Unfallversichert wäre man auch im Heißluftballon
Weil in einem geschlossenen Verband auch Kinder mitfahren dürfen, wird die Straße im schützenden BiciBus rechtlich auch für Kinder benutzbar, für die sie sonst frühestens ab acht Jahren erlaubt wäre. Übrigens umfasst der gesetzliche Versicherungsschutz auch den Weg zu Schule oder Kita per BiciBus, hat die Unfallkasse bestätigt. Es komme nicht auf die Art des Verkehrsmittel an, "mit dem Heißluftballon zur Schule ginge auch."
Wegen der Chance, die der BiciBus für die Verkehrswende und den Klimaschutz bietet, möchten einige Mobilitätsverbände dieses Zukunftsprojekt tatkräftig unterstützen – auch der ADFC. Der Kreisverband Frankfurt hat daher beschlossen, hier eine Vorreiterrolle einzunehmen, indem die Umsetzung dieses bundesweit geplanten Projektes in Frankfurt pilotierend beginnen soll.
Wird Frankfurt Vorreiter?
Viele Eltern und auch erste Kitas und Schulen, die stark von der Last der Elterntaxis beeinträchtigt sind, haben bereits ihr Interesse am Entstehen eines BiciBus signalisiert. Im nächsten Schritt will der ADFC Frankfurt mit den zuständigen Stellen die sich ergebenden offenen Fragen klären. Wenn alles gut geht, könnte ein erster BiciBus bereits im Frühjahr 2022 durch Frankfurt rollen.
Sehr zu wünschen wäre auch, dass dieses gemeinnützige Vorhaben die breite Unterstützung der Stadt Frankfurt erfährt.
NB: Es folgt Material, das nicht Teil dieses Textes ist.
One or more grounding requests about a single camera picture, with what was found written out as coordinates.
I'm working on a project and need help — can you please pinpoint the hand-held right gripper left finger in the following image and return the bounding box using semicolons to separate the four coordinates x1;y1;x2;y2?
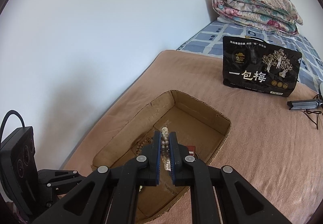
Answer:
31;130;162;224

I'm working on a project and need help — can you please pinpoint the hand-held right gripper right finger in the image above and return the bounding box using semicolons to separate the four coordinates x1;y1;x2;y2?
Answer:
169;131;290;224

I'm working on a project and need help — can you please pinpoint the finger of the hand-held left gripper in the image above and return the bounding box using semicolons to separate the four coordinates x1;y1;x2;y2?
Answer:
38;175;87;210
37;169;79;181

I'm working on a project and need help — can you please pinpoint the brown strap wristwatch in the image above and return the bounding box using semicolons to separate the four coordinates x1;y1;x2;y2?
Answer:
186;145;200;157

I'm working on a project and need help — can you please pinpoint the brown wooden bead necklace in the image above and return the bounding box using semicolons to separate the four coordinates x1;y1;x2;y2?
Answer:
135;137;155;154

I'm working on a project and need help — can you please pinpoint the white bead bracelet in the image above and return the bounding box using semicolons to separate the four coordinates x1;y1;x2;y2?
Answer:
161;126;171;171

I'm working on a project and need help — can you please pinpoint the cardboard box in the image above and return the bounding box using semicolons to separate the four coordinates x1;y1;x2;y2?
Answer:
91;90;232;223

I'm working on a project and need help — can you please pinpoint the blue patterned bed sheet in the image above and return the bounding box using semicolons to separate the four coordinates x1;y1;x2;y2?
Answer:
176;20;323;93

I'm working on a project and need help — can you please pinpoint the black snack bag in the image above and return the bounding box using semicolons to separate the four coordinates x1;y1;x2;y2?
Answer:
222;35;303;98

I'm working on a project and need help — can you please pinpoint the folded floral quilt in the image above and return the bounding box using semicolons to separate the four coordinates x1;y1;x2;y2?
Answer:
212;0;303;36

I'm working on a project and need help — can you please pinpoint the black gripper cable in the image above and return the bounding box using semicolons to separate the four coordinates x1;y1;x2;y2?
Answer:
0;110;26;139
Erste Vorgespräche lassen hoffen. Europäische Metropolen wie Amsterdam, Brüssel und Kopenhagen haben sich in den letzten Jahren zu Fahrradstädten gewandelt und werden international als Vorbilder betrachtet.
Durch Realisierung des Projektes BiciBus hat die Stadt Frankfurt eine riesige Chance, selbst so eine Vorreiterrolle in Deutschland einzunehmen. Hoffen wir, dass die Stadt Frankfurt diese Chance im Interesse ihrer Bürger:innen und vor allem ihrer Kinder nutzt!